Zirbel Craig L, Roll James, Sweeney Blake A, Petrov Anton I, Pirrung Meg, Leontis Neocles B
Department of Mathematics and Statistics, Bowling Green State University, Bowling Green, OH 43403, USA
Department of Mathematics and Statistics, Bowling Green State University, Bowling Green, OH 43403, USA.
Nucleic Acids Res. 2015 Sep 3;43(15):7504-20. doi: 10.1093/nar/gkv651. Epub 2015 Jun 29.

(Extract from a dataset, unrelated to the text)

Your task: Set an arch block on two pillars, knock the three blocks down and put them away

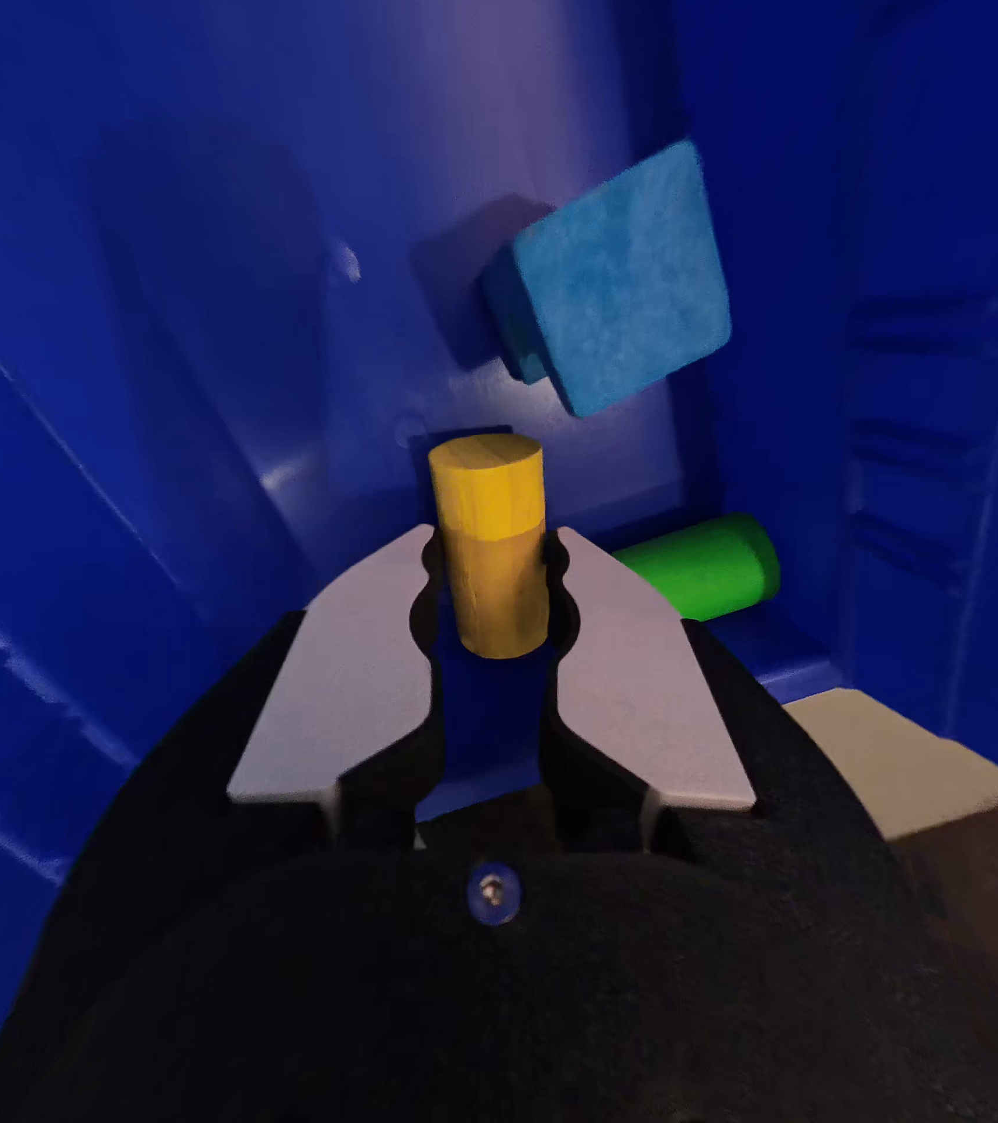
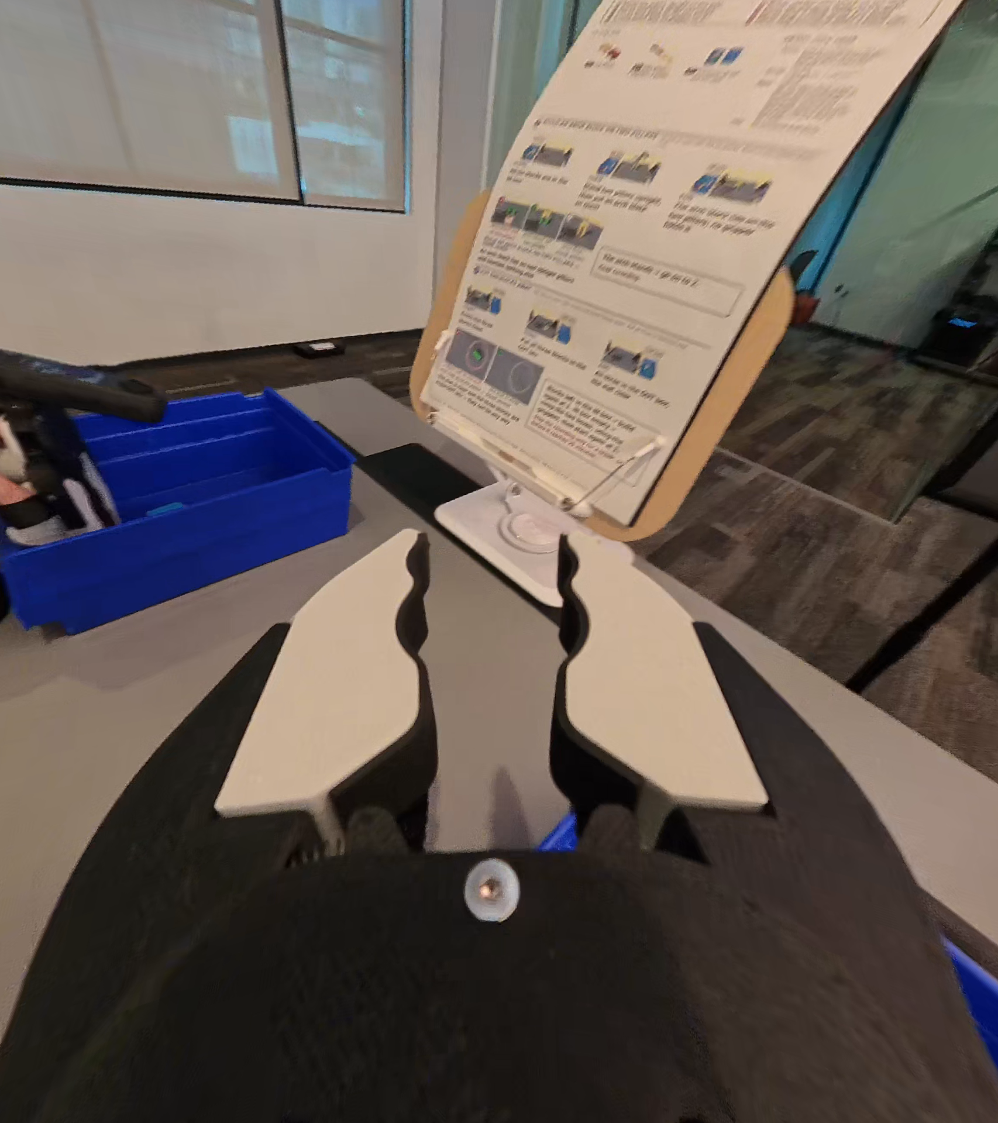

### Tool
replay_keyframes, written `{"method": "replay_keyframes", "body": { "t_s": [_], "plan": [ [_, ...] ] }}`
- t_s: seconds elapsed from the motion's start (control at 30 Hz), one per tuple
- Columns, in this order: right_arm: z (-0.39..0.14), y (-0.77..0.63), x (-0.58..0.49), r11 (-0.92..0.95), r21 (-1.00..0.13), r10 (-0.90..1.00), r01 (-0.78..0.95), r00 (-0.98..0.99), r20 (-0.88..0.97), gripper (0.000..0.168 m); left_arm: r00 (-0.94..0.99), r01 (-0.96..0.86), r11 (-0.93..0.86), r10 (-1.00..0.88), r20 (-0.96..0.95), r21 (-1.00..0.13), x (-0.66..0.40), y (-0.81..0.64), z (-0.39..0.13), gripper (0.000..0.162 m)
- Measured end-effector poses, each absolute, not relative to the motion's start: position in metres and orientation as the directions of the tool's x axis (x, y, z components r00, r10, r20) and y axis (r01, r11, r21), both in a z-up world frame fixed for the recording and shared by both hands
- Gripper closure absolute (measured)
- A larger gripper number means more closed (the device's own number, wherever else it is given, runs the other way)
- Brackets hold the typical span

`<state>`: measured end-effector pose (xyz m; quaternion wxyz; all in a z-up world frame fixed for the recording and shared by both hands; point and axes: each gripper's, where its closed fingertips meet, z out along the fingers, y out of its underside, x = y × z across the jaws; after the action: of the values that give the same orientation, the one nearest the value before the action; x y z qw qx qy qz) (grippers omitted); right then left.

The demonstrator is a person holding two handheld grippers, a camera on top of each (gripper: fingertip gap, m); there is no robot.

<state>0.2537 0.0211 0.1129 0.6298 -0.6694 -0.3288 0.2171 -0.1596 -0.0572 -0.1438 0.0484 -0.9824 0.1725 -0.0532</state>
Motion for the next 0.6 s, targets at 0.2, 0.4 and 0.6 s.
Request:
{"method": "replay_keyframes", "body": {
  "t_s": [0.2,0.4,0.6],
  "plan": [
    [0.09,-0.026,0.163,-0.038,-0.995,0.943,0.093,0.334,-0.005,0.129,0.868,-0.284,-0.775,-0.458,0.191,-0.564,-0.12,-0.041,-0.051,0.129],
    [0.085,-0.096,0.086,-0.209,-0.977,0.976,-0.043,-0.074,-0.206,0.129,0.584,-0.496,-0.311,-0.81,-0.047,-0.811,-0.008,-0.087,0.036,0.129],
    [0.072,-0.122,0.066,-0.175,-0.984,0.979,0.024,-0.1,-0.176,0.127,0.417,-0.566,-0.125,-0.896,-0.151,-0.815,0.062,-0.118,0.042,0.129]
  ]
}}
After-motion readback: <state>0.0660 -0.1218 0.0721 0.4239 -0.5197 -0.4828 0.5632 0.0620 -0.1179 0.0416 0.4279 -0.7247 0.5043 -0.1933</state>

Predicting RNA 3D structure from sequence is a major challenge in biophysics. An important sub-goal is accurately identifying recurrent 3D motifs from RNA internal and hairpin loop sequences extracted from secondary structure (2D) diagrams. We have developed and validated new probabilistic models for 3D motif sequences based on hybrid Stochastic Context-Free Grammars and Markov Random Fields (SCFG/MRF). The SCFG/MRF models are constructed using atomic-resolution RNA 3D structures. To parameterize each model, we use all instances of each motif found in the RNA 3D Motif Atlas and annotations of pairwise nucleotide interactions generated by the FR3D software. Isostericity relations between non-Watson-Crick basepairs are used in scoring sequence variants. SCFG techniques model nested pairs and insertions, while MRF ideas handle crossing interactions and base triples. We use test sets of randomly-generated sequences to set acceptance and rejection thresholds for each motif group and thus control the false positive rate. Validation was carried out by comparing results for four motif groups to RMDetect. The software developed for sequence scoring (JAR3D) is structured to automatically incorporate new motifs as they accumulate in the RNA 3D Motif Atlas when new structures are solved and is available free for download.
从序列预测RNA三维结构是生物物理学中的一项重大挑战。一个重要的子目标是从从二级结构(二维)图中提取的RNA内部环和发夹环序列中准确识别重复的三维基序。我们基于混合随机上下文无关文法和马尔可夫随机场(SCFG/MRF)开发并验证了用于三维基序序列的新概率模型。SCFG/MRF模型是使用原子分辨率的RNA三维结构构建的。为了对每个模型进行参数化,我们使用了在RNA三维基序图谱中发现的每个基序的所有实例以及由FR3D软件生成的成对核苷酸相互作用的注释。非沃森-克里克碱基对之间的等排关系用于对序列变体进行评分。SCFG技术对嵌套对和插入进行建模,而MRF思想处理交叉相互作用和碱基三联体。我们使用随机生成的序列测试集为每个基序组设置接受和拒绝阈值,从而控制误报率。通过将四个基序组的结果与RMDetect进行比较来进行验证。为序列评分开发的软件(JAR3D)的结构设计为,当新结构被解析时,随着新基序在RNA三维基序图谱中不断积累,自动纳入新基序,并且可免费下载。